» **PROVIDED DATA**:
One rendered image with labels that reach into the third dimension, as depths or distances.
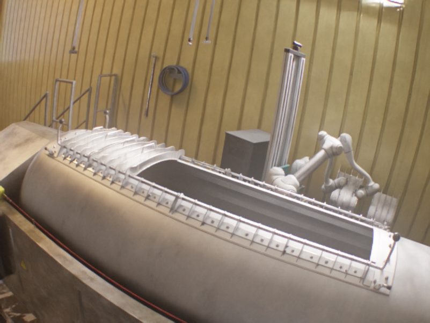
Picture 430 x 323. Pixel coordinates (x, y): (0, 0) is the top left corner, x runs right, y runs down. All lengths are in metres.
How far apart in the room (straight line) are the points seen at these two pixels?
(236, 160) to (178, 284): 1.83
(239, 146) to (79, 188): 1.66
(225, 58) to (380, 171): 2.33
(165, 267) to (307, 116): 2.64
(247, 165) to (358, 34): 2.00
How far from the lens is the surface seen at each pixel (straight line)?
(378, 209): 3.84
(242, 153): 3.15
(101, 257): 1.89
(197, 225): 1.66
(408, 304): 1.61
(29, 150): 2.89
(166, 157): 2.19
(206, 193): 2.60
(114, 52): 5.31
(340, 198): 3.80
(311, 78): 3.78
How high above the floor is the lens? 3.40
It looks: 20 degrees down
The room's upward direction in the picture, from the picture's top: 9 degrees clockwise

» **ABOUT THIS EXERCISE**:
The answer must be the line containing "How far apart" and every line after it to the end of the data, each set down exactly.

» **SOLUTION FOR THIS EXERCISE**:
How far apart in the room (straight line) are the points seen at these two pixels?
(236, 160) to (178, 284): 1.83
(239, 146) to (79, 188): 1.66
(225, 58) to (380, 171): 2.33
(165, 267) to (307, 116): 2.64
(247, 165) to (358, 34): 2.00
How far from the lens is the surface seen at each pixel (straight line)?
(378, 209): 3.84
(242, 153): 3.15
(101, 257): 1.89
(197, 225): 1.66
(408, 304): 1.61
(29, 150): 2.89
(166, 157): 2.19
(206, 193): 2.60
(114, 52): 5.31
(340, 198): 3.80
(311, 78): 3.78
How high above the floor is the lens? 3.40
It looks: 20 degrees down
The room's upward direction in the picture, from the picture's top: 9 degrees clockwise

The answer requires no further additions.